Sorry, this turned into a bit of a mammoth post.

I think you need to distinguish between two behaviours (both a little bit pathetic): pride in competitive male attention and bragging rights ('She was with me at lunch and this guy was checking her out') and actual sexual interest ('She's gorgeous, I want to sleep with her/be with her'). They are not the same thing at all!!

In particular: the former has very little whatsoever to do with the personal. It's social, and it's all about competition between men. It's the male version of the woman who is just compelled to flirt all the time, not because she's interested in the men she's flirting with, but as an act of oneupmanship with other women. My guess is that his slight bragging about this to you is a sign of how secure your relationship really is: he wants your admiration of how glamorous and attractive he is!! Which means you still have that spark! Smile

It's easy to assume that other people, particularly people in the media spotlight, are superhumanly attractive not just physically but mentally too. But that's not always true. Personal story alert: I dated an actor for a while, not a major star but someone C-list who is in TV and big enough to be on billboards occasionally - and the glamour wore off very quickly, revealing that he was, in reality, a really normal and rather boring person. It was fascinating, though, to watch the spell that celebrity casts on other people from the inside of knowing the person who leaves pants on the floor and can't wash up a coffee cup. It is like living in two places at once: the normal world (which of course is the one we all inhabit, however famous) and this parallel 'verse where every gesture of a celebrity is kind of endowed with strange, magical powers because people really believe there is a world-through-the-mirror that works very differently. There is almost a saint-like veneration: I can remember watching a very pretty and slightly drunk girl try to steal his dirty napkin (ew).

When DH and I first got together, this guy was my previous ex, and DH was completely thrown by this. We were in Tesco, and a DVD of a terrible film the guy had made was being advertised, and he looked at me suddenly and said 'I can't give you this - I don't know why you want to be with me'. It was really heartbreaking, because all I wanted at that point was DH. I just knew he was the right one, but I couldn't convince him of that.

So my point with this digression is that I think you are really, really underrating what you have to offer. When you are up close with celebrity, you find they are just normal people, often slightly screwed up by having to negotiate levels of intrusion and attention that are quite hard to handle. The spell is broken and what becomes interesting is watching other people who are still under its grip. My guess is that your DH's comments about other men are very much coming form that place. I don't think, though, that it would hurt to talk to your DH about your feelings about yourself (not really about her, but about you not feeling adequate). I imagine he will rush to reassure you.

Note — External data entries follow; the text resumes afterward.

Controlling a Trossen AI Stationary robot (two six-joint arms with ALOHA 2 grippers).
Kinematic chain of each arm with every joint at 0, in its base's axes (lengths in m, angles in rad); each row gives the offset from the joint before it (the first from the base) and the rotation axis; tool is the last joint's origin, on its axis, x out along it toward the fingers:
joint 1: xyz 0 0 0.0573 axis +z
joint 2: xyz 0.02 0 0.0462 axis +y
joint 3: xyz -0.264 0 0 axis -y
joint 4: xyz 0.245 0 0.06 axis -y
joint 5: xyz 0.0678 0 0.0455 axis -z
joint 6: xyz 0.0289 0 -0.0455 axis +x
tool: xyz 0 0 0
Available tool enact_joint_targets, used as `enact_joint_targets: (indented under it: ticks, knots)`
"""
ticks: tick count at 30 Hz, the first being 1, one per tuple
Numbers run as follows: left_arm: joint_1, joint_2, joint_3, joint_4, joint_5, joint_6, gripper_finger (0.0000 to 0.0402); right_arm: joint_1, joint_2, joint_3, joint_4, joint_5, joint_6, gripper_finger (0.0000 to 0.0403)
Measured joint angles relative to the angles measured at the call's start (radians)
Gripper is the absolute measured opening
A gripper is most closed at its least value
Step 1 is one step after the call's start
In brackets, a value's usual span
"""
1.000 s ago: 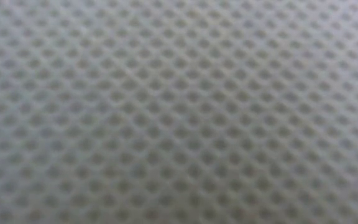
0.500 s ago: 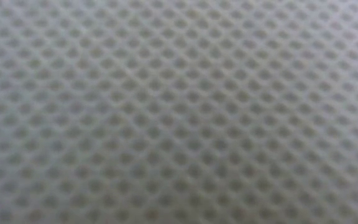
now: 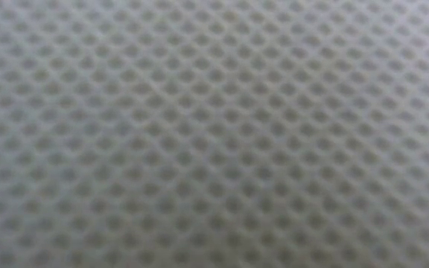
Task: Sort clothes
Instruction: Put the white polo shirt into the blue laundry organizer
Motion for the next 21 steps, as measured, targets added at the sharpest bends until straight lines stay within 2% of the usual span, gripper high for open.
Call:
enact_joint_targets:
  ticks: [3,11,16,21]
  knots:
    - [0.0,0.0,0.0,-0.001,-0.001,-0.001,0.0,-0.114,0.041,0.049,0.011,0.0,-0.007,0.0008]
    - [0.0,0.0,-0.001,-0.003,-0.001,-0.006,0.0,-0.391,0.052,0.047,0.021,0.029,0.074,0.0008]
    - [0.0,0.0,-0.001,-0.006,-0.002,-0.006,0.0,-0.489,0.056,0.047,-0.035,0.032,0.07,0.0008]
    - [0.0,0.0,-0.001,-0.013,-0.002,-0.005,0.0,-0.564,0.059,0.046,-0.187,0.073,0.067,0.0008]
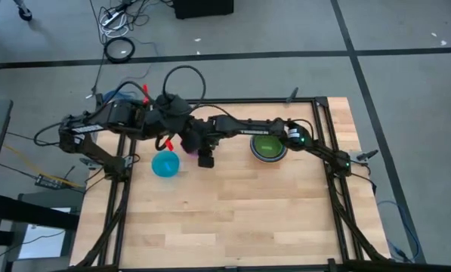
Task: Nest bowls inside each other
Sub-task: Stack the purple bowl on the top green bowl
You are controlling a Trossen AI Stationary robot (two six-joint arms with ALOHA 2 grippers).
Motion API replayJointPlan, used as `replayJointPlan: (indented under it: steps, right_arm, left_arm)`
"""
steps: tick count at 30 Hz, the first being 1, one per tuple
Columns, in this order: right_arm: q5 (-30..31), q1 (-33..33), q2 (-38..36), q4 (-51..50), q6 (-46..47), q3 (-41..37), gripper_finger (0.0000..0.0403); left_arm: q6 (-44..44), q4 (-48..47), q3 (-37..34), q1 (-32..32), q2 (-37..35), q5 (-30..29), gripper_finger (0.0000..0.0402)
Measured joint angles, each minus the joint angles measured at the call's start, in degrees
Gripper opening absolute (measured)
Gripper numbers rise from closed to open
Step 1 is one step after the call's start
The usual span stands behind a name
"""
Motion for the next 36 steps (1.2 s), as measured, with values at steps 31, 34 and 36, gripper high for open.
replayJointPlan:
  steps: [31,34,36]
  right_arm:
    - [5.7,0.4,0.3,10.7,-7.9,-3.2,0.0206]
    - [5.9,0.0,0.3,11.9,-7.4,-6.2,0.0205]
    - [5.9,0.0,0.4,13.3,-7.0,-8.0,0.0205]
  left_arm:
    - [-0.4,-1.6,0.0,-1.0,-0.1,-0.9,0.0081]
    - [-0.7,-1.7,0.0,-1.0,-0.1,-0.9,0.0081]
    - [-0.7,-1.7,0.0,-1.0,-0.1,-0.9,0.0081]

Shakirawannabe · 18/05/2016 08:40

Am I the only person dying to know who she is??Smile

summerblues · 18/05/2016 08:50

Was also thinking Philip Scofield!!

mrschatty · 18/05/2016 10:37

No way Phillip schofield... Holly is v happy married no threat there!

monkeypuzzlesandwich · 18/05/2016 10:39

I would be keeping a close eye on this situation.

RivieraKid · 18/05/2016 10:53

Awesome post by shovetheholly Male bragging aside though, you say you 'brush it off and change the subject when she comes up.' So I guess I'd ask - how often is she really coming up?

PersonalSpace · 18/05/2016 11:35

Thank you all for your posts you have been very rational which is what I needed and I feel a lot better about things so thank you!

If I told you who she was half of you wouldn't know her at all- it's not Holly and I'm not married to Phillip Schofield! I can't out anyone but she's a former model/ relatively well known personality but nothing excessive. She's about 10 years younger than I am. She's now no longer in the wider public sphere and that's where she and DH work together on PR events but her profile is sometimes used to boost publicity.

Anyway I know the issue is my self esteem but it's nice to know my reaction is relatively normal and I'm not a raving loon!